Gli imperdibili di Madrid, parte prima. Una mattinata al Museo Reina Sofia al cospetto di Guernica, capolavoro assoluto di Pablo Picasso.
“La pittura non esiste soltanto per decorare le pareti di un appartamento. È un mezzo per scatenare una guerra di offesa e di difesa contro il nemico”. Picasso era uno straordinario provocatore, un innovatore anticonformista, capace di guardare il mondo con una profondità non comune, scomponendolo per mostrarcene quei particolari che, ad un occhio disattento, rischiano di sfuggire. Guernica è il migliore esempio della sua abilità.
L’ispirazione nasce da un bombardamento terroristico del 26 aprile 1937: l’aviazione tedesca, con il sostegno di quella italiana, attacca la cittadina basca di Guernica, a favore del generale Franco. Picasso ci obbliga a guardare la distruzione, il dolore provocato da quella violenza ma soprattutto dalla crudeltà di qualsiasi guerra. Il primo dolore che ci ‘viene incontro’ è quello di una donna che regge in grembo il suo bambino, ormai morto. Sembra quasi di sentire il suo urlo disperato che si alza verso il cielo. Accanto a lei, braccia, corpi mutilati ma soprattutto, in primo piano, un cadavere che stringe nella mano destra una spada spezzata (simbolo della sconfitta e dell’inutile martirio) e un pallido fiore. Al centro della scena, un cavallo dall’aspetto impazzito e allucinato. Nella bocca dell’animale si intravede una sagoma, probabilmente una bomba. Il suo è una sorta di urlo cosmico: è l’urlo dell’intera umanità ferita. Accanto, un toro, animale totemico della Spagna: simbolo della nazione che cerca di resistere e di combattere, proprio come accade nell’arena.
Poco importa che la gamma dei colori sia limitata esclusivamente a grigi, bianchi e neri. Nessun colore potrebbe rappresentare altrettanto bene l’assenza di vita e la drammaticità della scena. È come se polvere e fumo si fossero depositati sulla tela e ci facessero bruciare gli occhi. Inoltre, l’utilizzo del bianco e nero è dovuto ad una precisa scelta: non essendo stato testimone oculare della strage, Picasso decise di riferirsi solo ai reportage dei giornali dell’epoca che erano, per l’appunto, in bianco e nero. A questo proposito, un consiglio: attraversate con calma le sale che precedono l’opera. Troverete fotografie, copertine di riviste e materiale vario a ricostruire bene il clima europeo di quegli anni. Però non vi illudete, Guernica vi coglierà comunque ‘impreparati’.

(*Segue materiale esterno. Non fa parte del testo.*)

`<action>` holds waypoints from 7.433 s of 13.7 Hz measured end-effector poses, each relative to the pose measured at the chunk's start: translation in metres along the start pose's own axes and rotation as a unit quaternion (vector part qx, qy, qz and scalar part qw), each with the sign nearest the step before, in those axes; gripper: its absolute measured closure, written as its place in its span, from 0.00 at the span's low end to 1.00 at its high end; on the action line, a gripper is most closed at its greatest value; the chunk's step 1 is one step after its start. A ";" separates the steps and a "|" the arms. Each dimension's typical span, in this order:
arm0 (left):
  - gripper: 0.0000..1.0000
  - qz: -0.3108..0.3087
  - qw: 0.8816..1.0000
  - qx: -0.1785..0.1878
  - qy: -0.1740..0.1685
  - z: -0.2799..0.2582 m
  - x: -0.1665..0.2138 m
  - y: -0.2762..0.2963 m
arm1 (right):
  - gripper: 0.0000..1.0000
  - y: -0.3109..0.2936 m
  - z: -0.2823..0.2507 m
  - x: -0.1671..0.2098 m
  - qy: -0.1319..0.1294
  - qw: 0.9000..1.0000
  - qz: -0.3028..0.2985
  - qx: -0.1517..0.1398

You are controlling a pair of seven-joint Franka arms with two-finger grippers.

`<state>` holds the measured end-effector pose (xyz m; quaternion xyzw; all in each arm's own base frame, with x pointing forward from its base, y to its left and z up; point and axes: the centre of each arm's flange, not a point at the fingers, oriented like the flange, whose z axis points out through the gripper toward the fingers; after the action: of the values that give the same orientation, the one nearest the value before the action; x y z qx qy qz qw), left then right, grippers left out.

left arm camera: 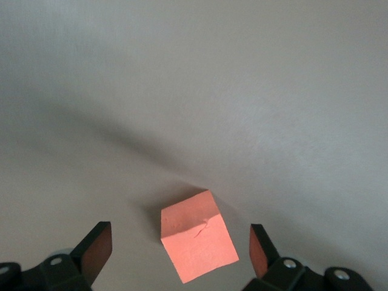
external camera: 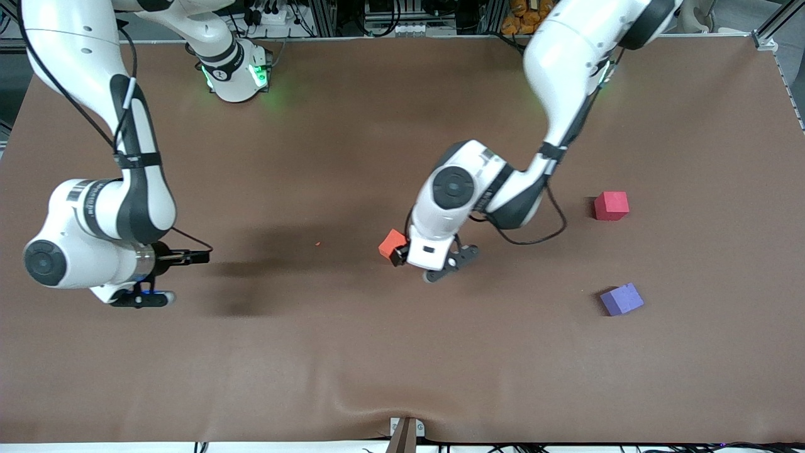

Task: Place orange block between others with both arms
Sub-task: 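Set down the orange cube while the left gripper reaches toward it, then grasp the orange cube with the left gripper while the right gripper withdraws, then carry the orange cube with the left gripper toward the pink cube, then lower the orange cube between the pink and purple cubes, open the left gripper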

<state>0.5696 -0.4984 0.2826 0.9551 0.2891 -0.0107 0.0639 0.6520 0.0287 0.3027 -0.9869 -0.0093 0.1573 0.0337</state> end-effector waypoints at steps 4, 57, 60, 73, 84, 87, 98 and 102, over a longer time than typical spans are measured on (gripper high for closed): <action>0.00 -0.061 0.998 0.001 0.006 0.022 -0.021 0.005 | 0.00 -0.062 0.007 -0.016 -0.049 0.999 -0.016 -0.009; 0.43 0.084 0.992 0.091 -0.030 -0.122 0.275 -0.244 | 0.00 0.043 -0.303 -0.210 0.131 0.987 0.094 0.006; 0.43 0.128 0.988 0.083 -0.028 -0.098 0.283 -0.288 | 0.00 0.043 -0.304 -0.210 0.134 0.986 0.094 0.006; 0.43 0.265 0.962 0.067 -0.024 -0.026 0.307 -0.385 | 0.00 0.043 -0.304 -0.210 0.135 0.986 0.094 0.006; 0.44 0.333 0.941 0.063 -0.024 0.003 0.324 -0.420 | 0.00 0.043 -0.304 -0.210 0.135 0.986 0.094 0.007; 0.44 0.337 0.939 0.061 -0.025 0.007 0.320 -0.416 | 0.00 0.042 -0.304 -0.209 0.135 0.986 0.094 0.007; 0.44 0.335 0.940 0.052 -0.029 0.010 0.315 -0.412 | 0.00 0.037 -0.299 -0.203 0.129 0.988 0.088 0.006; 0.39 0.328 0.943 0.052 -0.029 0.009 0.320 -0.419 | 0.00 0.021 -0.298 -0.202 0.128 0.989 0.075 -0.005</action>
<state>0.6037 0.0221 0.2069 0.9983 -0.0429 -0.0317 0.0226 0.5525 -0.0174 0.6461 -0.9970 0.0681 0.0319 0.0174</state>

Poco importa che l’abbiate vista tante volte in riproduzione: la deformazione dei corpi, le linee aguzze, tutto è fatto per ‘ferire’ lo spettatore che, nonostante questo, fatica a distogliere lo sguardo. D’altra parte, per Picasso, l’arte non era una semplice questione estetica, bensì una forma di magia che si interpone tra noi e l’universo ostile e dà forma ai nostri terrori e ai nostri desideri. Qui infatti proverete rabbia, paura, tristezza ma anche un forte desiderio di rinascita. Come è possibile davanti a tanta devastazione? Lo scoprirete. Picasso è riuscito anche a raccontare la speranza.